| Tech Reckoning | Terence Davies |
ANSELM Wim Wenders returns to 3D for this timeless portrait of the German artist…
‘His whole art is revolting against the act of forgetting’
WIM WENDERS
From the music of the Buena Vista Social Club to the dance rhythms of Pina Bausch, director Wim Wenders has crafted a fine sideline in documentaries about some of the world’s most idiosyncratic creatives.
To which he now adds Anselm, a stunning 3D look at the work of fellow German Anselm Kiefer. The painter and sculptor, famed for such works as The Hierarchy of Angels and The Secret Life of Plants, has long fascinated Wenders, who at 78 is exactly the same age as his subject.
‘Right now I feel his work is utterly contemporary,’ says the director, when Total Film catches up with Wenders at the Zurich Film Festival. ‘There’s a presence of war in his work, there’s a presence of crime in his work. There’s a presence of crime against nature in his work. The ground in his landscapes is charred and broken up… so there are droughts in his work, there are dead plants and dead trees. There’s a lot of climate [change] in his painting.’
Nor does Wenders overlook Kiefer’s engagement with poetry, particularly the Romanian wordsmith Paul Celan. ‘Making a film about him, I could not leave out his relation to poetry,’ says Wenders, who also shows the artist’s more extreme side – such as taking a flamethrower to his canvases. ‘He can be cruel with his paintings; he burns them, and he throws the lid on them, and he does a lot to destroy them.’ Then there was his engagement with German fascism. ‘He exposed a lot of history, exposed a lot of bad things people have done to each other. His whole art is revolting against the act of forgetting.’

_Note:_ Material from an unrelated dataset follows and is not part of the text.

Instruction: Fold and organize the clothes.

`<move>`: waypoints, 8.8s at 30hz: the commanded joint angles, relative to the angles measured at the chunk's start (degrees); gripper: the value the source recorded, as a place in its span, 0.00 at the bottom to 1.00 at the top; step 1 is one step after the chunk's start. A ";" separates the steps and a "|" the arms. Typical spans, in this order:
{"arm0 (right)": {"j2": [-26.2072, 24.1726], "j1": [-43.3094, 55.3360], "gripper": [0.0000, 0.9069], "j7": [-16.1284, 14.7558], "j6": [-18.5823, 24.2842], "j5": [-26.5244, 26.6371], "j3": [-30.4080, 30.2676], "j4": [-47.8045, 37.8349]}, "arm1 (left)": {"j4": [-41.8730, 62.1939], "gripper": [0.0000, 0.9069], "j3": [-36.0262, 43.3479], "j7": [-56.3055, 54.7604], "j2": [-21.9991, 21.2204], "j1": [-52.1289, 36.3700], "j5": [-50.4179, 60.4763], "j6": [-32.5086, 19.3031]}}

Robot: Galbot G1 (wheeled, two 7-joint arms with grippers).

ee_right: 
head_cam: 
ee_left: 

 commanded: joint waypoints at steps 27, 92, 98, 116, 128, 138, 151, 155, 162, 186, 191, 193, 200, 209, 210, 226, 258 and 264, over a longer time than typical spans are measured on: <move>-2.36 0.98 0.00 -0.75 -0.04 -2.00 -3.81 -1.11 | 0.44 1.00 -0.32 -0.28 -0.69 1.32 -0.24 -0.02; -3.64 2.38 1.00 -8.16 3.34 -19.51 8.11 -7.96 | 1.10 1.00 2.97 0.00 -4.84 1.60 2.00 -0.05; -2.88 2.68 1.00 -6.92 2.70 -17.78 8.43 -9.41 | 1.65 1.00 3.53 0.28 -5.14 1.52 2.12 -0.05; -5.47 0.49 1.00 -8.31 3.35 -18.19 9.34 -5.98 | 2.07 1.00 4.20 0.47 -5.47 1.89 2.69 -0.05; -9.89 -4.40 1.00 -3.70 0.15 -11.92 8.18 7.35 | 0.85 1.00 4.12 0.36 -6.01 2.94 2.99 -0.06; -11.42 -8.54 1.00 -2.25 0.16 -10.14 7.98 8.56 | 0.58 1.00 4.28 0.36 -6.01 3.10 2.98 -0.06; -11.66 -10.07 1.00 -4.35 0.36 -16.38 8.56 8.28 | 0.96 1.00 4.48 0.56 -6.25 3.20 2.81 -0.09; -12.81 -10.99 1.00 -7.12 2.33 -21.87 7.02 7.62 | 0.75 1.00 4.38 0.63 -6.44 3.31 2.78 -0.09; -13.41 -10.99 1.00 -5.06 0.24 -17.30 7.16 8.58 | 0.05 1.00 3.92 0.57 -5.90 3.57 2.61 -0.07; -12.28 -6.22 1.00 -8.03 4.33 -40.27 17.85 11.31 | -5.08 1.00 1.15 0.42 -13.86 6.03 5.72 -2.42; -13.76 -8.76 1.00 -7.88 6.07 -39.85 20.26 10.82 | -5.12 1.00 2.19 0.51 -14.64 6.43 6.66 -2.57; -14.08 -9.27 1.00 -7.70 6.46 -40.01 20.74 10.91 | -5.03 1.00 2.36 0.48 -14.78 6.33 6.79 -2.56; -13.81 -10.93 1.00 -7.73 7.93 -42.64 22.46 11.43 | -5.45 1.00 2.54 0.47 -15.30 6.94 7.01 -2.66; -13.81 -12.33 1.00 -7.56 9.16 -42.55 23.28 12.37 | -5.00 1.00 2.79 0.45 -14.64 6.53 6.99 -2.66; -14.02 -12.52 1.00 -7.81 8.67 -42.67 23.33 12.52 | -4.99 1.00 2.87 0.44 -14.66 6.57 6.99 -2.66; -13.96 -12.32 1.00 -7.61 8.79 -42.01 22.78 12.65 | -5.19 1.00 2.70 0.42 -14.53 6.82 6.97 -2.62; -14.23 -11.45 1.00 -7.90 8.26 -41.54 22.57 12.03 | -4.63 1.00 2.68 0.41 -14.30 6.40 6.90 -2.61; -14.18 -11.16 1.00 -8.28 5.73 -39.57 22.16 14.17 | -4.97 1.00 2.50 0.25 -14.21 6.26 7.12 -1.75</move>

Shooting in high-resolution 6K, Wenders returned to the 3D that he has used in narrative features (such as 2015’s Every Thing Will Be Fine) and documentaries (2011’s Pina). It’s ideal for exploring Kiefer’s 40-hectare studio site near Nîmes in France, immersing viewers in the imposing sculpture gardens. If Hollywood has often used 3D to project out of the screen, Wenders draws audiences in. ‘Maybe Anselm proves that it has a poetic quality,’ he says, ‘and that 3D can do other things.’
When it comes to 3D, Wenders sees a kindred spirit in James Cameron, who returned to the format for Avatar: The Way of Water. They’ve yet to swap 3D notes, but Wenders is a fan. ‘I love the guy and I love his procedure. And to make a big $200-million-budget [film] on the subject of education, which was the new Avatar, is mind-blowing. I love this, but we have never talked about it. We’re allies anyway. We are fighting for a physiologically correct way to shoot with two eyes.’
ANSELM OPENS IN CINEMAS ON 8 DECEMBER.